Whoever it was on the school staff who looked at a plastic detergent bottle and saw the form of Elmer, waiting patiently to be released – may I please tell you that you are brilliant? Because you are. Even if I’d been clever enough to see it in the first place (which I wouldn’t), there’s no way I’d have been able to summon the manual dexterity needed to cut it out, cleanly and neatly and leaving no sharp edges. But you did. And then, under your gentle guidance, my son applied squares of tissue to it – squares you will have prepared for him, and not just for him but for all his classmates, so you must have accomplished your detergent-bottle-Elmer miracle up to thirty times – and together, you and Ben created Elmer.
On the one hand, it’s made out of a cut-up detergent-bottle and some squares of tissue paper. On the other hand – it’s made out of a cut-up detergent-bottle and some squares of tissue paper. It’s the best junk-model I have ever seen in my life. It’s so good that even Becky – whose normal attitude towards her little brother’s productions is tolerant kindness – stopped on her way to the kitchen and said, “Hey, look at that…that’s brilliant.”
Kids, I hope you understand why I throw out most of what you bring home in those tattered, leaking carrier-bags. I don’t want to turn your home into a terrifying paper shrine to your entire childhood selves. But Elmer is staying. He’s going on the mantelpiece, next to the photograph frame Becky made three years ago, out of cardboard and string and dried flowers and silver spray paint. Or maybe he’s going next to the elephant my grandpa brought back from Africa when he was shipwrecked there in the Second World War. My grandpa’s elephant is made out of ebony with ivory inlay. Elmer’s made out of a detergent-bottle and squares of tissue-paper, and he’s got googly eyes that you buy in packets of 100. And he’s staying.

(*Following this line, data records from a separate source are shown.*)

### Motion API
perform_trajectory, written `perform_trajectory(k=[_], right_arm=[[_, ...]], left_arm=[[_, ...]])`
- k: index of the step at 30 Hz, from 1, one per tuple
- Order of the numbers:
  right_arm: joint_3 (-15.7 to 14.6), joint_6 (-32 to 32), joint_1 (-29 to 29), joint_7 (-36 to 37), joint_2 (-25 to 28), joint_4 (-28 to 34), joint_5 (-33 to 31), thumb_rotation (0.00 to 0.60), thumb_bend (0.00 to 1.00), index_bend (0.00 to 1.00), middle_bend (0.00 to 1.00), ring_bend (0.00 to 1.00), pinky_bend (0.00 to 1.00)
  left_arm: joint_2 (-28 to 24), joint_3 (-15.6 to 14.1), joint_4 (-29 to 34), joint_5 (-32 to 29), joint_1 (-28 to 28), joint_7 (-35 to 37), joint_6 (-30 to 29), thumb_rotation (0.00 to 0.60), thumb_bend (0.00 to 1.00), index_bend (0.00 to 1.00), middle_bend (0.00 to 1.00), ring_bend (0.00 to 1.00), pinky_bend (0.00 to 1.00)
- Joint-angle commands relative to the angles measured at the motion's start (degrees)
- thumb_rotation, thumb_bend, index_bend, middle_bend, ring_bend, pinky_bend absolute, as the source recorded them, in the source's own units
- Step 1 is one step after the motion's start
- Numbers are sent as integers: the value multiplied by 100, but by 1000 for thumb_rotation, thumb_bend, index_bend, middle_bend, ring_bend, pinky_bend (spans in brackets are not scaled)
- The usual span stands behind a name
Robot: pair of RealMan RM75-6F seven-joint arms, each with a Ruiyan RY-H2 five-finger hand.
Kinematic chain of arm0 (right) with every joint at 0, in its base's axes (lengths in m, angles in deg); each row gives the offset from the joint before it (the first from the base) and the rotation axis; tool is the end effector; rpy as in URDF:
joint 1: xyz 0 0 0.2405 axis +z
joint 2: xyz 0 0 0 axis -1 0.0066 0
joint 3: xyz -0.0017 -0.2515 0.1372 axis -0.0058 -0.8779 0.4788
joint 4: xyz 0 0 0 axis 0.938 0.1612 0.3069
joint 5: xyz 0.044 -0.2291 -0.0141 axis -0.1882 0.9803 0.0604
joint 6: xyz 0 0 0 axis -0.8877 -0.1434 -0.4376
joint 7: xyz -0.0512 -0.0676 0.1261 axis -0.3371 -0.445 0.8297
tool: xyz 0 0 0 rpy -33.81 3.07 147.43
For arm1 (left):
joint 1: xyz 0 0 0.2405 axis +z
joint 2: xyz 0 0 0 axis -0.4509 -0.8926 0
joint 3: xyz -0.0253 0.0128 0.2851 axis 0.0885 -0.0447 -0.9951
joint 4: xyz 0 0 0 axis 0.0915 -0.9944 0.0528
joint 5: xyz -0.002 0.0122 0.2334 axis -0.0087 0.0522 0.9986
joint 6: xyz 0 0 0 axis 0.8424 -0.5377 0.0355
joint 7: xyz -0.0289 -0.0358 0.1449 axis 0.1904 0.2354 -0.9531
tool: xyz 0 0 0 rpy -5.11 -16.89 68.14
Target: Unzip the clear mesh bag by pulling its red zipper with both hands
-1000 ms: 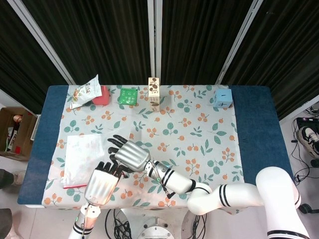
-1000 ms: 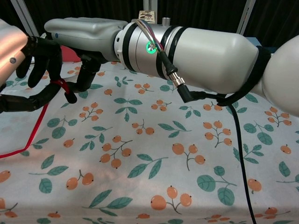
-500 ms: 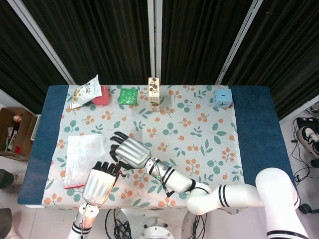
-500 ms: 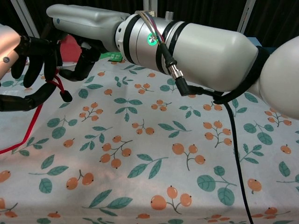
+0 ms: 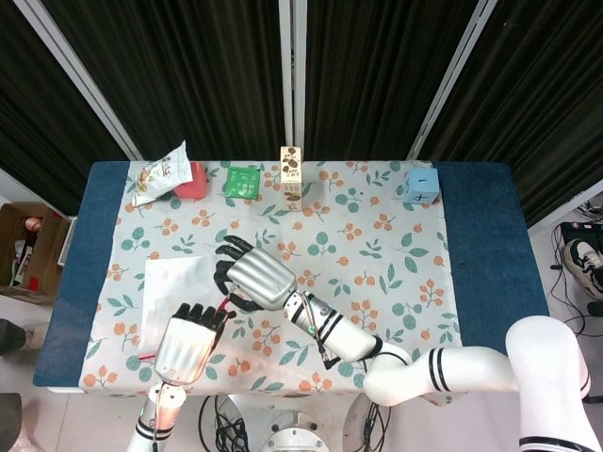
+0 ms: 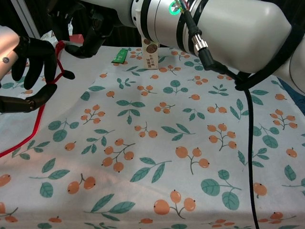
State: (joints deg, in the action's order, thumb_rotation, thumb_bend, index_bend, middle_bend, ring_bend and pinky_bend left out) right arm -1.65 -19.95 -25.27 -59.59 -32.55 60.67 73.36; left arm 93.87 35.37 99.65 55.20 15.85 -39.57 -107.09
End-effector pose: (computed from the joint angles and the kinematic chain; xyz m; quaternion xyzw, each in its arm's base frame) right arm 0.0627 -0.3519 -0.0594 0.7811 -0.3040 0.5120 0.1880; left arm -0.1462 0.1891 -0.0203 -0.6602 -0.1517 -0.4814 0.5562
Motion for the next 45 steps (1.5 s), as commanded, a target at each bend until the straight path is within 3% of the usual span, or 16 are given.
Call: perform_trajectory(k=[1, 28, 45], right_arm=[[18, 55, -56, 15, 105, 97, -3, 600, 477, 872, 403, 169, 105], [104, 488, -578, 725, 954, 649, 434, 600, 477, 889, 412, 184, 111], [-233, 846, -1219, 1427, 1665, 867, 1164, 600, 477, 896, 422, 192, 115]], left_arm=[[-3, 1, -14, -23, 4, 38, 0, 600, 392, 788, 704, 662, 710], [20, -46, -211, -301, 7, 184, 150, 600, 393, 789, 703, 663, 710], [40, -111, -697, -1111, -20, 417, 722, 600, 395, 792, 702, 662, 711]])
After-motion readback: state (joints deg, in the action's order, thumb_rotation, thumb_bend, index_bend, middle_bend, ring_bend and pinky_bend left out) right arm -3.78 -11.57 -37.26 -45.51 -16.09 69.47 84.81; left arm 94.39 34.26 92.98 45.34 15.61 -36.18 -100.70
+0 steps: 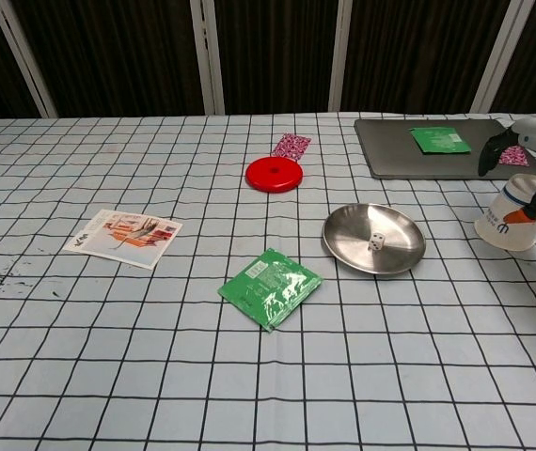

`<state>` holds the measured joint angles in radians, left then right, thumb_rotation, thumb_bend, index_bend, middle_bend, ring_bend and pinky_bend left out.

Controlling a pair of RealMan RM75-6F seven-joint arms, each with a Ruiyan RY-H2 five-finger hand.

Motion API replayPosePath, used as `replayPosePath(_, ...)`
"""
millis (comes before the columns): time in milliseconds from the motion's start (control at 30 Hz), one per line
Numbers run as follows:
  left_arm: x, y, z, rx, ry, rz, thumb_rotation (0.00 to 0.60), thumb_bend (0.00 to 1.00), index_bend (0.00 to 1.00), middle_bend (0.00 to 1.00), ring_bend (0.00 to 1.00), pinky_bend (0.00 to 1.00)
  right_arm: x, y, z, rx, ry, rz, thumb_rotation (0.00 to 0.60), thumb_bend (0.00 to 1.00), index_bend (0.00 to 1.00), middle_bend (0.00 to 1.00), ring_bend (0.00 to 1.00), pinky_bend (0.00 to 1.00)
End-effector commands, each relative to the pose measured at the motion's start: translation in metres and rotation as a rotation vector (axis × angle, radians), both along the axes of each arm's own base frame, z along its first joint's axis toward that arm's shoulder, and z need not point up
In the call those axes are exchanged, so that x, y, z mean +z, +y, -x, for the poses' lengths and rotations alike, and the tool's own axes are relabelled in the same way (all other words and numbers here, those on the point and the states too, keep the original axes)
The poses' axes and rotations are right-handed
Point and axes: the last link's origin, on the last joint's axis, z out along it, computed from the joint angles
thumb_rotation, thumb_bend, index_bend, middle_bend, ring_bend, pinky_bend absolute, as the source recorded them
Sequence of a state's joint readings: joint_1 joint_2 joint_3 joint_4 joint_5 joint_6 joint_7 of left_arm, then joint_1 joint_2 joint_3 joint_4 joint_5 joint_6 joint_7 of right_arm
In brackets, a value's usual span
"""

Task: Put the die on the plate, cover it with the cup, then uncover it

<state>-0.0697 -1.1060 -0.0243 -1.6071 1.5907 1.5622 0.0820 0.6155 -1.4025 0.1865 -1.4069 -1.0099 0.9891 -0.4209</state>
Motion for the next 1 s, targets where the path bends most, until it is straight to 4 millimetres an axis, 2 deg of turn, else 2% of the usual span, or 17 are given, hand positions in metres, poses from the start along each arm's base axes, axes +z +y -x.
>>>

And when you’re cool and moody teenagers, you’ll both be mortified that I still keep a home-made photograph frame and a detergent-bottle elephant, and you’ll beg me to throw them away, and I’ll laugh, and I’ll tell you they’re staying. Because I can already see there’ll be a day when you’ll be adults, and will no longer bring home bagfuls of stuff for me to inspect, exclaim over and then dispose of. I’ll tell you that parenting is a journey, and that every journey generates its souvenirs – oddly-chosen perhaps, and beautiful to no-one else, but still we keep them, because that’s what human beings do. And these days that are passing now will never come to me again.
And you made these things for me when you were six, and they’re staying.